The writer E.B. White believed that analysing humour was like dissecting a frog: few people are interested, and the frog dies. All week, I’ve been wondering why Dad’s Army makes me weep with laughter. The popular theory-the British class system + eccentricity + a Home Guard platoon = hilarity doesn’t convince me. What lies behind humour is so evasive, so fragile and so mysterious that if you could sum it up in a simple formula, we’d be laughing all the time.
Meanwhile, my sense of humour is on hold. The man who was a genius at making me-and everyone I know-laugh died last week. He may have been a national hero, but, in this patch of Suffolk, David Croft was our next-door neighbour. We’re 10 or so miles from the Stanford Battle Area near Thetford where the War Department allowed the makers of Dad’s Army access to fields and woods for £5 a day. We’re three miles as the crow flies from Honington, where lies the Crofts’ homestead-a rambling Elizabethan manor house with room for Ann, his beautiful and brainy wife, their seven grown children three daughters, who all got their mother’s looks, and four sons-and their various spouses and countless grandchildren.
One common belief about humourists is that, deep down, they are melancholy souls. In David’s life, you don’t have to go far to hit the not-so-funny bone. The younger son of actor Reginald Sharland and musical comedy star Anne Croft, David was nine years old when Reginald left for Hollywood. He never saw his father again. And yet, reading his autobiography You Have Been Watching…-the feeling that floods through the pages is that this is a man who can’t believe his astonishing good luck. Even his lacklustre school days, first at Arnold House in St John’s Wood, then at Rugby School, years in which he won only one award ‘the smallest EPNS silver cup ever manufactured’-presented to him for impersonating Jack Hulbert singing The Sun Has Got His Hat On in a talent competition, left him undaunted.

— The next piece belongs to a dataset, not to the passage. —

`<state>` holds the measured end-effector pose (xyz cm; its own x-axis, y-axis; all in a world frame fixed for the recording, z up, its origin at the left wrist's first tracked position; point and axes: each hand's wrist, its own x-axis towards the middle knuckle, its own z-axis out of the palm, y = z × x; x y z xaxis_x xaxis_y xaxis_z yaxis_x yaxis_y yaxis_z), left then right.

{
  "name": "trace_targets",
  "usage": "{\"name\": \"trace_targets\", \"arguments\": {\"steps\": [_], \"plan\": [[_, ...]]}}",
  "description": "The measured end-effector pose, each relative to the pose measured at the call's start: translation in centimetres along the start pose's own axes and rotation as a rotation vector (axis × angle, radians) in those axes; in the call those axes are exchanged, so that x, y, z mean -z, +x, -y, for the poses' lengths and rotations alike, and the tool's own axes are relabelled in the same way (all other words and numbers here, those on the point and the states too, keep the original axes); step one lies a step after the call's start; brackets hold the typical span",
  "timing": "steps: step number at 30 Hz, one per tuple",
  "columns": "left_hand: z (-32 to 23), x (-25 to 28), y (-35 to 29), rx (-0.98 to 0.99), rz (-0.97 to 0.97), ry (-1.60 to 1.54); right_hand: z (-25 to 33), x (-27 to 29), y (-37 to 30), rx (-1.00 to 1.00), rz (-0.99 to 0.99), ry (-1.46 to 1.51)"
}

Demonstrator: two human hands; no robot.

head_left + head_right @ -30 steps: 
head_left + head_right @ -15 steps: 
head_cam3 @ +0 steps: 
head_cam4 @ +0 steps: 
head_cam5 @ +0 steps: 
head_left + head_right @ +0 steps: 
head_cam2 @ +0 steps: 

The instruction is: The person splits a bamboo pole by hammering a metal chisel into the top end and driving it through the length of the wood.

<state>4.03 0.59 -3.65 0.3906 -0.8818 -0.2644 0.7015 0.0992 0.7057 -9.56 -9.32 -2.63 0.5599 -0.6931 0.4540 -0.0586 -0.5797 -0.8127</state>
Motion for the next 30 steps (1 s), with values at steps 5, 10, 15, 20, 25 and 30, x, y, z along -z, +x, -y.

When financial troubles meant leaving Rugby early, his mother enrolled him in singing and dancing lessons, as well as a secretarial course where he mastered touch-typing. He believed his typing skills made him a writer. He even credits luck to his serious illness when serving in North Africa during the Second World War. Sent back to England to recover, he managed to get onto an officer’s training course and, by the war’s end, he had served in India and Singapore. By the age of 23, he had risen to the rank of major.
Perhaps all stardust has the elusive element of luck. When his father left, he and his older brother, Peter, took their mother’s maiden name. I suspect David Croft has a more memorable ring to it than David Sharland. If the red-haired young man who acted in many West End musical come-dies had been more successful, he might never have become a BBC executive, never become a comedy producer and writer.
But the real Eureka moment in his life was his marriage to actress and theatrical agent Ann Callender, ‘the architect of my life and happiness’. A great beauty with the star quality that makes heads turn, Ann gave David the large family he longed for while steadily guiding his career. She persuaded him to see an actor she represented who she thought was right for a panto David was directing. The actor was Jimmy Perry, who became David’s collaborator on Dad’s Army, Hi-de-Hi!, It Ain’t Half Hot Mum and You Rang, M’Lord?
In August, the Crofts gave a party at their home. Predictably, it was a great production: glamorous dresses, two bands, delicious food, endless Champagne, three generations, old friends, dramatic fireworks. In fact, it was a perfect farewell party: lavish, generous, fun. Only a genius, a lucky genius, could get the timing so absolutely right.